* To do *
Search the records for the string "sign" and return each line that has it.

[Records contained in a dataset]
——
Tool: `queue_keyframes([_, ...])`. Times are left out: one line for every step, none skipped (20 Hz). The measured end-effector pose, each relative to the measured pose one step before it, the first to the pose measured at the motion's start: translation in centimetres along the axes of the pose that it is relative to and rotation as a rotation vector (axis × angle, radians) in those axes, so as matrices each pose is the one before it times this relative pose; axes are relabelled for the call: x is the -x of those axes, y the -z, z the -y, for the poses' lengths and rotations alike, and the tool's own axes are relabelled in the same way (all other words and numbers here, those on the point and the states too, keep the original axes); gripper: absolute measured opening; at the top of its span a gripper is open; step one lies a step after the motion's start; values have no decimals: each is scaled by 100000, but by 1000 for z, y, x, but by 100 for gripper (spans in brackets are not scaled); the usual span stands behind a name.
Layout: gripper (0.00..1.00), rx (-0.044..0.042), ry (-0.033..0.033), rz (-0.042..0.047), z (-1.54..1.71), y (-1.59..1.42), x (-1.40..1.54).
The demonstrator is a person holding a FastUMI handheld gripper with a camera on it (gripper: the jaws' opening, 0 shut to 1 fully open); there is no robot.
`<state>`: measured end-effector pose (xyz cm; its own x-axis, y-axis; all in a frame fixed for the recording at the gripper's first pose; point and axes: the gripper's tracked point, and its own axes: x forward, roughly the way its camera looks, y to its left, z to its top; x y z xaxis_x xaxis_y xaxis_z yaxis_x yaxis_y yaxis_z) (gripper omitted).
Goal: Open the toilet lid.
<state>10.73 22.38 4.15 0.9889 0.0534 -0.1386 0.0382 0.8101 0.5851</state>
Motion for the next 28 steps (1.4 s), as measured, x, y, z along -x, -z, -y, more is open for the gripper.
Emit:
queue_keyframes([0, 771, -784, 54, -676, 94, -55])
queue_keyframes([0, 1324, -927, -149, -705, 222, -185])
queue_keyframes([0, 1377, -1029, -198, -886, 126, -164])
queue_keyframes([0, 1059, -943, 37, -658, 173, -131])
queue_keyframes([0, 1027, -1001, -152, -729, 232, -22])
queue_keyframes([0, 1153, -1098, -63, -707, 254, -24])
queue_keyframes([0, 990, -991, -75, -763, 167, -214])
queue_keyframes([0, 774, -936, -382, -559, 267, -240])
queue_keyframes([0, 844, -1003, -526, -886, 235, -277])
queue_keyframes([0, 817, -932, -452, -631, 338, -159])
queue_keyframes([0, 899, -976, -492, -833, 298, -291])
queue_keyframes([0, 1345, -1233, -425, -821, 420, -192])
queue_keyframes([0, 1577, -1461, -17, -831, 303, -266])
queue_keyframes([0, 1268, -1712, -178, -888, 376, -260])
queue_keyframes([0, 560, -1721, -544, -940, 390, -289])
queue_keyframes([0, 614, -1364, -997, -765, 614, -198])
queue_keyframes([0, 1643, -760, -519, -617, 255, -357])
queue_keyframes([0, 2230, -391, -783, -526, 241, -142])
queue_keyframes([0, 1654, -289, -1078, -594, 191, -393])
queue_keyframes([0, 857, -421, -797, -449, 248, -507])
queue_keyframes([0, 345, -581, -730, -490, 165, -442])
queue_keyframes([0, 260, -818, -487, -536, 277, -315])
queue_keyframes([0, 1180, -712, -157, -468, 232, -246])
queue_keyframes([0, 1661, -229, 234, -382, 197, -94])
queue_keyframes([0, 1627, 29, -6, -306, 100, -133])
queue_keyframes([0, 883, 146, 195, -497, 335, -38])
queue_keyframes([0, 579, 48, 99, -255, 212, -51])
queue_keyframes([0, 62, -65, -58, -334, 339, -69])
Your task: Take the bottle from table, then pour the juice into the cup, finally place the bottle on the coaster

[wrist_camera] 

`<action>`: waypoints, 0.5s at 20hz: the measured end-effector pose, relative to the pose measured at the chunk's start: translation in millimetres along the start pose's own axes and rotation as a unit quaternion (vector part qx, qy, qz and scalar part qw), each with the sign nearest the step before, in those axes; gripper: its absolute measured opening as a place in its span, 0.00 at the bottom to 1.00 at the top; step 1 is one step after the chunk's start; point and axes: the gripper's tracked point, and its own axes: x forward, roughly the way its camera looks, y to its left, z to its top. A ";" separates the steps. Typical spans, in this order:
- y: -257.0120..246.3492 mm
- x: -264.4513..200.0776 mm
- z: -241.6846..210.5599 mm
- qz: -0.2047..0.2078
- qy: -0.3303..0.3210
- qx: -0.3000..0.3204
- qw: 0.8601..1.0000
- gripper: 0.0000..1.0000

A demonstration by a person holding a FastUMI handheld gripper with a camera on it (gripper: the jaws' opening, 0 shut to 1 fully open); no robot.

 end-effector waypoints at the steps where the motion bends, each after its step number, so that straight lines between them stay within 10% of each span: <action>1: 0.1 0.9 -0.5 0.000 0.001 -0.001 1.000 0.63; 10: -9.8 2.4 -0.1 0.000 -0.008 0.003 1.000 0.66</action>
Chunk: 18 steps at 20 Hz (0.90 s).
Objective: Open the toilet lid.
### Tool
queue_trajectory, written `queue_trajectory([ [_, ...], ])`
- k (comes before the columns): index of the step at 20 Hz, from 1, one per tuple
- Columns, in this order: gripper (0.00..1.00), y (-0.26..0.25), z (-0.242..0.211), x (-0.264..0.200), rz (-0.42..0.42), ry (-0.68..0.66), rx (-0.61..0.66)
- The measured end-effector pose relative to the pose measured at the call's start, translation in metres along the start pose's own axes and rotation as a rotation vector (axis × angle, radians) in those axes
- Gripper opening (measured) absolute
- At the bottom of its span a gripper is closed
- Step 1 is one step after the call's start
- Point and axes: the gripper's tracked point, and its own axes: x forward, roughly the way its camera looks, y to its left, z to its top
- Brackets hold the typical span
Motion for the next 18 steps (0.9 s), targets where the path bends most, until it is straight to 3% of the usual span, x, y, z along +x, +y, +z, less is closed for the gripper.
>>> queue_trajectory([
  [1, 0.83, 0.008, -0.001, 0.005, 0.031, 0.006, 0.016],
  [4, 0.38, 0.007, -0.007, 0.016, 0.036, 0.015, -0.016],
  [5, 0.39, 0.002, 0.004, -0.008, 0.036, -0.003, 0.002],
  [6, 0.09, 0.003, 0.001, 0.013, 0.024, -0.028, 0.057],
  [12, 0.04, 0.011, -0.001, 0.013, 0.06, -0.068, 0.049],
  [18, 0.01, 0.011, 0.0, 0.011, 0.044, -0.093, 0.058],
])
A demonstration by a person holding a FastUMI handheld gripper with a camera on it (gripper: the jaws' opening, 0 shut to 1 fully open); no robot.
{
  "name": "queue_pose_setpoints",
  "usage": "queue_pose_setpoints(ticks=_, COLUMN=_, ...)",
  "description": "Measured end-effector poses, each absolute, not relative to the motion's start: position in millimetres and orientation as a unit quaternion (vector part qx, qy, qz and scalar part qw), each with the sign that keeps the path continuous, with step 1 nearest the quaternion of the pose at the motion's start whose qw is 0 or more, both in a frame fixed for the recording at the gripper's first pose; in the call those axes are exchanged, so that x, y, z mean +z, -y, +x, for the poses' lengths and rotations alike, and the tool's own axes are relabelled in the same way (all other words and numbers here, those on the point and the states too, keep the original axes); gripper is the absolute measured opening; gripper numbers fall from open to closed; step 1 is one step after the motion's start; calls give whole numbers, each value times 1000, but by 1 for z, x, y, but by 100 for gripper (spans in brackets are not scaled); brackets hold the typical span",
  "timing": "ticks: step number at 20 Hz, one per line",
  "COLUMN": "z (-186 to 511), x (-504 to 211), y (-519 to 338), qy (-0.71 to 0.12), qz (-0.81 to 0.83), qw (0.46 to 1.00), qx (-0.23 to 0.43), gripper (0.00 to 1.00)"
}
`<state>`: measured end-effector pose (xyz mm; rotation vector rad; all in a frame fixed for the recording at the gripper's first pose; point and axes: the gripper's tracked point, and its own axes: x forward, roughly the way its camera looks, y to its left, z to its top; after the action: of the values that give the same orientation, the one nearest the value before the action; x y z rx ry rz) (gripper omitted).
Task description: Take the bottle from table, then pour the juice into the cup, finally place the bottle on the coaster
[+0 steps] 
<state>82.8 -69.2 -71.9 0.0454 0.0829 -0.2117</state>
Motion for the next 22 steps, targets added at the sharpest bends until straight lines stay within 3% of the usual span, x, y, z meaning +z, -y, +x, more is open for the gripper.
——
* Output of the exercise *
`<action>`: waypoints, 0.5s at 20hz: the measured end-effector pose, relative to the pose measured at the chunk's start: translation in millimetres along the start pose's own axes and rotation as a unit quaternion (vector part qx, qy, qz and scalar part qw), each with the sign nearest the step before, in those axes; gripper: its absolute measured opening as a place in its span, 0.00 at the bottom to 1.00 at the top; step 1 is one step after the chunk's start; point and axes: the gripper's tracked point, and its own axes: x forward, roughly the way its camera looks, y to its left, z to its top. A ";" separates the steps. Typical spans, in this order:
  "description": "Measured end-effector poses, each absolute, not relative to the motion's start: position in millimetres and orientation as a unit quaternion (vector part qx, qy, qz and scalar part qw), each with the sign that keeps the path continuous, with step 1 nearest the quaternion of the pose at the motion's start whose qw is 0 or more, both in a frame fixed for the recording at the gripper's first pose; in the call those axes are exchanged, so that x, y, z mean +z, -y, +x, for the poses' lengths and rotations alike, and the tool's own axes are relabelled in the same way (all other words and numbers here, those on the point and the states too, keep the original axes); gripper is the absolute measured opening; gripper numbers fall from open to closed; step 1 is one step after the motion's start; calls give whole numbers, each value times 1000, but by 1 for z, x, y, but by 100 for gripper (spans in brackets are not scaled); brackets hold the typical span",

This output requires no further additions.